Your task
Without changing a word, return the listing below, minus its images.

Available records
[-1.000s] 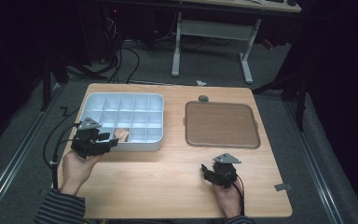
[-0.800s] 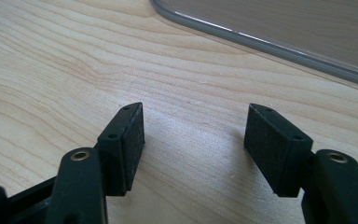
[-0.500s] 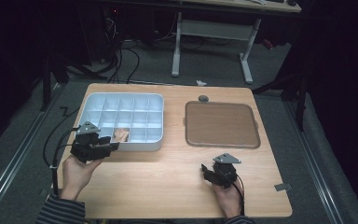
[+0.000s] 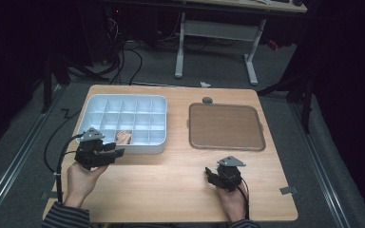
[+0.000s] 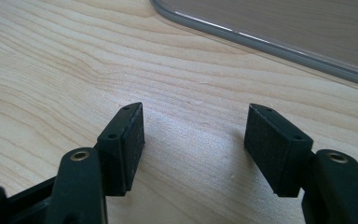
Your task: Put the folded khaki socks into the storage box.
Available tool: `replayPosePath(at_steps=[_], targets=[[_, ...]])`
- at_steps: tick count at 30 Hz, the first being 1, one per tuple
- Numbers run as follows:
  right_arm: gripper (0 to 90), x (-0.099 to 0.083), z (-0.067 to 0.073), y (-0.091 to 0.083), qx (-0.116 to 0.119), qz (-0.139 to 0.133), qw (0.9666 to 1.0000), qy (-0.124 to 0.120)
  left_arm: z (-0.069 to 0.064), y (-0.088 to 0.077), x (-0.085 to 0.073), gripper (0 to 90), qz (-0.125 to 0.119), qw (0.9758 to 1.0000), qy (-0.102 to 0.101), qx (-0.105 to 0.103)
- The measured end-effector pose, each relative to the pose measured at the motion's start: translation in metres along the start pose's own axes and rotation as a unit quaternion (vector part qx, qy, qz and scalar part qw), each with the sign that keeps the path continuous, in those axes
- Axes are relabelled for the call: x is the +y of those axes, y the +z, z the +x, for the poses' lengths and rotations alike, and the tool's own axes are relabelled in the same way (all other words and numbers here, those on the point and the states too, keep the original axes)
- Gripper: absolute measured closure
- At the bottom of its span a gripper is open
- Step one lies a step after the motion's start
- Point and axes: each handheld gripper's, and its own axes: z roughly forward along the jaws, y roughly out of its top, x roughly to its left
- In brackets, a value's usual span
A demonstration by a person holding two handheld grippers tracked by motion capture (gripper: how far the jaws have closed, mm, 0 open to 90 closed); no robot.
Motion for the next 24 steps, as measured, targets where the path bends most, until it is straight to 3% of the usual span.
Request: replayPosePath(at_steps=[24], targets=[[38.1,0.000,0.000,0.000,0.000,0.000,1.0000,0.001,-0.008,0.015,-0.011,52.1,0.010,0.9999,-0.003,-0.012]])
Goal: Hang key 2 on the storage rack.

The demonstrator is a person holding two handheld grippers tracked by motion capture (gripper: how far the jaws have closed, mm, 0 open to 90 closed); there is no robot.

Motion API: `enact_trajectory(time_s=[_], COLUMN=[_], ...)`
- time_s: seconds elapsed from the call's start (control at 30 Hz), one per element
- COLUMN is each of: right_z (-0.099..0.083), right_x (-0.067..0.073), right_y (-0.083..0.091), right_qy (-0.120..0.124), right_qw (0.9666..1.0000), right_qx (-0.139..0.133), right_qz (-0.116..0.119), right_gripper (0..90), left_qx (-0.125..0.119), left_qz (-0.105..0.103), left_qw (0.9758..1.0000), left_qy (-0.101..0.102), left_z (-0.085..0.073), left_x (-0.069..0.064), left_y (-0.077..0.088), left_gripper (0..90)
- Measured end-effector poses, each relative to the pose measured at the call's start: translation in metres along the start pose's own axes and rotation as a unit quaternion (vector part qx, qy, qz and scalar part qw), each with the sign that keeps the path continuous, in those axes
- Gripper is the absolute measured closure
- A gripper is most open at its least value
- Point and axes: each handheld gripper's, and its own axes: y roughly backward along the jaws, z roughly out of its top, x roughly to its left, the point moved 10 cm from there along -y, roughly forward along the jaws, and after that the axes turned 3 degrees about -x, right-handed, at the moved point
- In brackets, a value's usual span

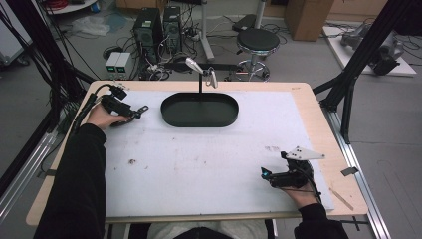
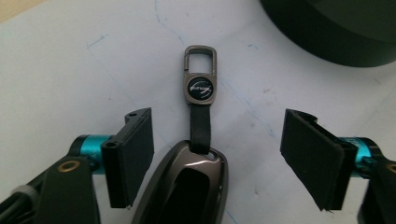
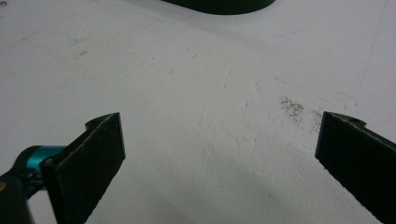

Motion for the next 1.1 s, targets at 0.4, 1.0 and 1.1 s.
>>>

Solution to the exercise
[-1.000s] 
[-0.800s] 
[-0.500s] 
[+0.000s] 
[+0.000s] 
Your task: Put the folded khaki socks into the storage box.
Available tool: `replayPosePath(at_steps=[_], targets=[[_, ...]])`
- at_steps: tick count at 30 Hz, the first being 1, one per tuple
- Numbers run as follows:
  right_arm: gripper (0 to 90), x (-0.099 to 0.083), z (-0.067 to 0.073), y (-0.091 to 0.083), qx (-0.116 to 0.119), qz (-0.139 to 0.133), qw (0.9666 to 1.0000), qy (-0.124 to 0.120)
  left_arm: z (-0.069 to 0.064), y (-0.088 to 0.077), x (-0.085 to 0.073), gripper (0 to 90), qz (-0.125 to 0.119), qw (0.9758 to 1.0000), qy (-0.102 to 0.101), qx (-0.105 to 0.103)
- The measured end-effector pose, each relative to the pose measured at the motion's start: translation in metres along the start pose's own axes and rotation as a unit quaternion (vector part qx, qy, qz and scalar part qw), each with the sign that keeps the path continuous, in those axes
- Axes are relabelled for the call: x is the +y of those axes, y the +z, z the +x, for the poses' lengths and rotations alike, and the tool's own axes are relabelled in the same way (all other words and numbers here, those on the point and the states too, keep the original axes)
- Gripper: absolute measured closure
- At the bottom of its span a gripper is open
- Step one lies a step after the motion's start
- Point and axes: each handheld gripper's, and its own axes: z roughly forward along the jaws, y roughly out of its top, x roughly to its left
- In brackets, a value's usual span
A demonstration by a person holding two handheld grippers tracked by motion capture (gripper: how far the jaws have closed, mm, 0 open to 90 closed); no robot.
Motion for the next 24 steps, as measured, targets where the path bends most, until it is straight to 3% of the usual span.
Request: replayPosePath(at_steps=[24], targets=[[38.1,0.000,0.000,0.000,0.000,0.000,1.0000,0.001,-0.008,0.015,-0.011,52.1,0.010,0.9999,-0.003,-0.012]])
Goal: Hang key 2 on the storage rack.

The demonstrator is a person holding two handheld grippers tracked by motion capture (gripper: how far the jaws have closed, mm, 0 open to 90 closed); there is no robot.

Motion API: `enact_trajectory(time_s=[_], COLUMN=[_], ...)`
- time_s: seconds elapsed from the call's start (control at 30 Hz), one per element
- COLUMN is each of: right_z (-0.099..0.083), right_x (-0.067..0.073), right_y (-0.083..0.091), right_qy (-0.120..0.124), right_qw (0.9666..1.0000), right_qx (-0.139..0.133), right_qz (-0.116..0.119), right_gripper (0..90), left_qx (-0.125..0.119), left_qz (-0.105..0.103), left_qw (0.9758..1.0000), left_qy (-0.101..0.102), left_z (-0.085..0.073), left_x (-0.069..0.064), left_y (-0.077..0.088), left_gripper (0..90)
- Measured end-effector poses, each relative to the pose measured at the call's start: translation in metres along the start pose's own axes and rotation as a unit quaternion (vector part qx, qy, qz and scalar part qw), each with the sign that keeps the path continuous, in those axes
- Gripper is the absolute measured closure
- A gripper is most open at its least value
- Point and axes: each handheld gripper's, and its own axes: y roughly backward along the jaws, z roughly out of its top, x roughly to its left, the point moved 10 cm from there along -y, roughly forward along the jaws, and after that the axes turned 3 degrees about -x, right-handed, at the moved point
- In brackets, a value's usual span


Motion for the next 1.1 s, targets at 0.4, 1.0 and 1.1 s.
>>>

No more output is given for this exercise.